In the event of an Event of Loss to an airframe involving an Engine
attached to an airframe owned by LESSEE or another party, such airframe shall
be deemed to include the Engine attached thereto and LESSEE shall promptly
transfer title to, or cause the party on whose airframe the Engine was attached
to promptly transfer title to, a Replacement Engine (as defined below) in
accordance with the terms and conditions set forth in Section 12(B).

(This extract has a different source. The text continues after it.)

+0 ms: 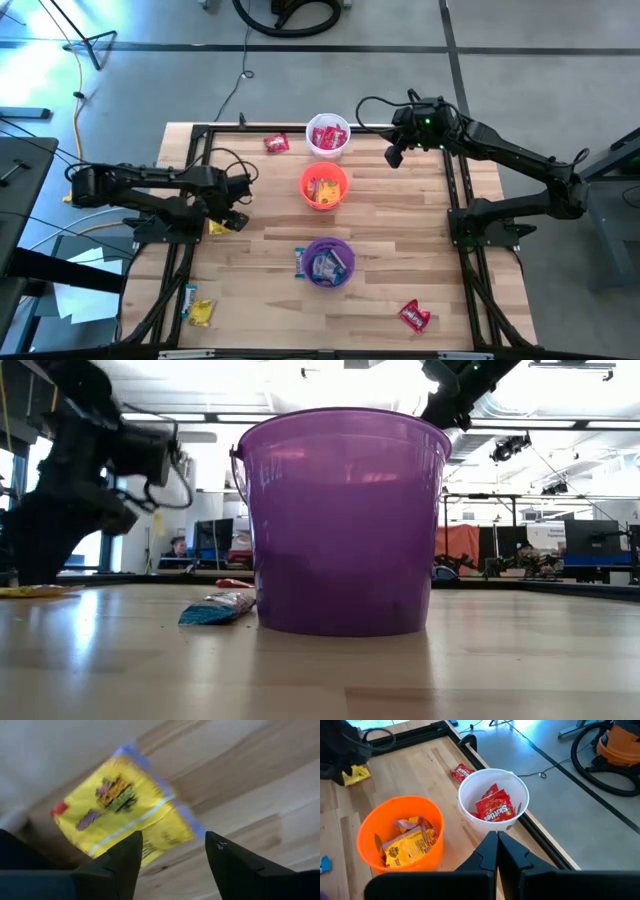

(B) EVENT OF LOSS WITH RESPECT TO AN ENGINE. Upon any Event of Loss
with respect to an Engine not then installed on the Aircraft, or an Event of
Loss with respect to only an Engine installed on the Aircraft not involving an
Event of Loss to the Aircraft, LESSEE shall give LESSOR prompt written notice
thereof and LESSEE shall replace such Engine as soon as reasonably possible
after such Event of Loss by duly conveying to LESSOR, as a replacement for such
Engine, title to another engine owned by LESSEE (a "Replacement Engine"), which
Replacement Engine shall be free and clear of all Liens and shall have a value
and utility at least equal to, and be in as good operating condition as, the
39
Engine which sustained such Event of Loss (assuming the Engine which sustained
such event of loss was maintained in the condition in which LESSEE was required
to maintain such Engine pursuant to this Lease). Such Replacement Engine, after
approval and acceptance by LESSOR, shall be deemed an "Engine" as defined
herein. LESSEE agrees to take such action as LESSOR may reasonably request in
order that any such Replacement Engine shall be duly and properly leased
hereunder to the same extent as the Engine subject to the Event of Loss and
shall be titled in LESSOR. Upon request by LESSOR, LESSEE shall cause to be
delivered to LESSOR an opinion of FAA counsel (to be provided at LESSEE's
expense) as to the lien free status of such engine along with an opinion of FAA
counsel that such replacement engine has been made subject to this Lease.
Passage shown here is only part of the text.